What about people who aren’t great cooks? How do I overcome my fear that my friends won’t love my chicken enchiladas?
“I provide the main dish and folks brings sides. Nobody really cares about the food honestly. Often I bake frozen pizzas and people bring salads and fruit and the kids eat it and everyone’s happy. The men stand in the kitchen and talk and the women settle in the living room,” said Federalist contributor Rebeccah Heinrichs.
“A big key to the success of attendance is stipulating it’s 5:00 to 7:00. That way nobody feels obligated to stay long or for us to host long and that keeps it very regular,” she added.
It doesn’t have to be an idyllic, Instagrammable dinner party followed by a rowdy game of charades. Sharing a meal is perhaps the oldest and easiest way of building and maintaining relationships, even if it’s just ordering take-out and watching the game.
“My mom used to do this growing up when my dad was working a couple of jobs. Every Tuesday her best friend would come over with her three kids to play with us four kids. We’d order pizza. And the kids would eat downstairs in the basement and watch ‘Carmen Sandiego’ (being a ’90s kid rules) and my mom and her friend would eat and chat upstairs. I think it saved her sanity during those years,” said Federalist columnist Rachel Bovard.
Live Near Your Family and Church
Moving house is obviously not a quick and easy fix for most people, but being physically close to a strong community is a factor families ought to weigh heavily when making decisions that will have a high impact on your quality of life for years to come.
I live one street over from our church, which naturally means many of our church friends are also our neighbors. Of course living geographically close to friends isn’t a requirement for community – we still live very far from some of our “closest” friends – but walking our dogs together or borrowing a tool are simple ways of building community that practically only happen without the barriers of time and distance.

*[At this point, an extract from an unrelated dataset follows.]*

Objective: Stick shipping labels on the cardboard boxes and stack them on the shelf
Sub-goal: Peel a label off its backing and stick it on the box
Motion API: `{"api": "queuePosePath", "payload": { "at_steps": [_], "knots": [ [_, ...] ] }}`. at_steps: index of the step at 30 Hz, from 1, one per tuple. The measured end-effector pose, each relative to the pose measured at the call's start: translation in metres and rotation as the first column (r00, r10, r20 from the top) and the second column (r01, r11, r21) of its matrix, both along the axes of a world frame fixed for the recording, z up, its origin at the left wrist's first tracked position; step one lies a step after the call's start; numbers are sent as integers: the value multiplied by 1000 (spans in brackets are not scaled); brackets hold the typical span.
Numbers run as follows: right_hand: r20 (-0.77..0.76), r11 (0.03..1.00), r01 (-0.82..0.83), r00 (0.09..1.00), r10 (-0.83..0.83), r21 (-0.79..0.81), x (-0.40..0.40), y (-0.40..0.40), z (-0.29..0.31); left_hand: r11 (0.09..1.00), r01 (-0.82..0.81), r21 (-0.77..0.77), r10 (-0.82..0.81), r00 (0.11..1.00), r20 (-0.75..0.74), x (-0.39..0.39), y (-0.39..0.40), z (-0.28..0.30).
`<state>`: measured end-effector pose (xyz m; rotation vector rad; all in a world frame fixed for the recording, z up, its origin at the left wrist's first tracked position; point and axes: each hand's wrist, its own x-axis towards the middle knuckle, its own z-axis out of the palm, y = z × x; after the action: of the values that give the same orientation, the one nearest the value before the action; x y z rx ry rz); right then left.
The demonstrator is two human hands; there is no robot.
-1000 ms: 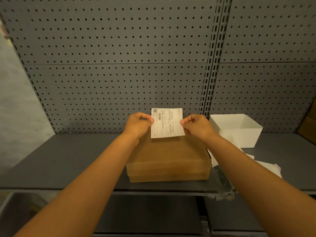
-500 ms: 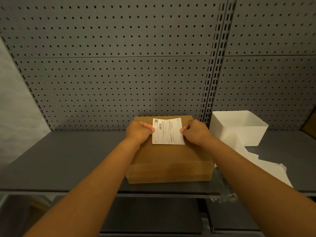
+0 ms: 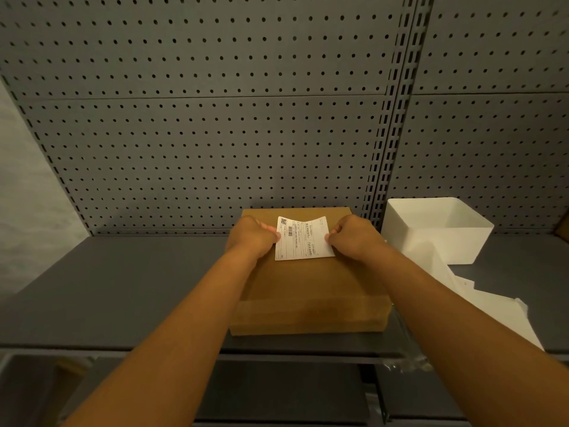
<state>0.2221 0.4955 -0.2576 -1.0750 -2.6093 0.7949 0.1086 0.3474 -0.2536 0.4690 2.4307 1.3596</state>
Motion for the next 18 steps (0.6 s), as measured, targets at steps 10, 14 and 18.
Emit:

Pullmann echoed a similar sentiment, calling choosing to live near several good family friends “one of the best practical decisions we’ve ever made in life.” “We lived across the street from our best friends for five years and it’s truly a wonderful experience I wouldn’t trade for anything,” said Federalist contributor Inez Stepman.
It Doesn’t Hurt to Ask
When kids meet on the playground or at school, they don’t worry about whether this potential new friend will already have plans and or be too busy to play, or if this kid will judge their living room furniture at a future playdate. They just ask if they can play, and that’s the end of it.
Perhaps the hardest and most often unspoken aspect of combating loneliness is that it requires vulnerability. If Covid took friends from you, either temporarily or for good, it’s going to require some possibly uncomfortable action on your part in reaching out to those old friends or to potential new ones. That uncomfortable feeling is vulnerability, and its long-term benefits far outweigh any temporary discomfort. Just ask.
For millennials who get anxious just having to answer a phone call instead of a text message, this vulnerability is a huge barrier to finding community IRL, when it’s so much more comfortable to do behind a screen. This is how we end up where we started, with women finding social media is the easiest, but most lonely way to maintain relationships.
It’s been two years now, and that’s far too long to be alone any longer. Make a meal. Order pizza. Ask an old friend to meet for coffee. Mark Zuckerberg’s attempt to connect us didn’t deliver, so it’s time to try something new.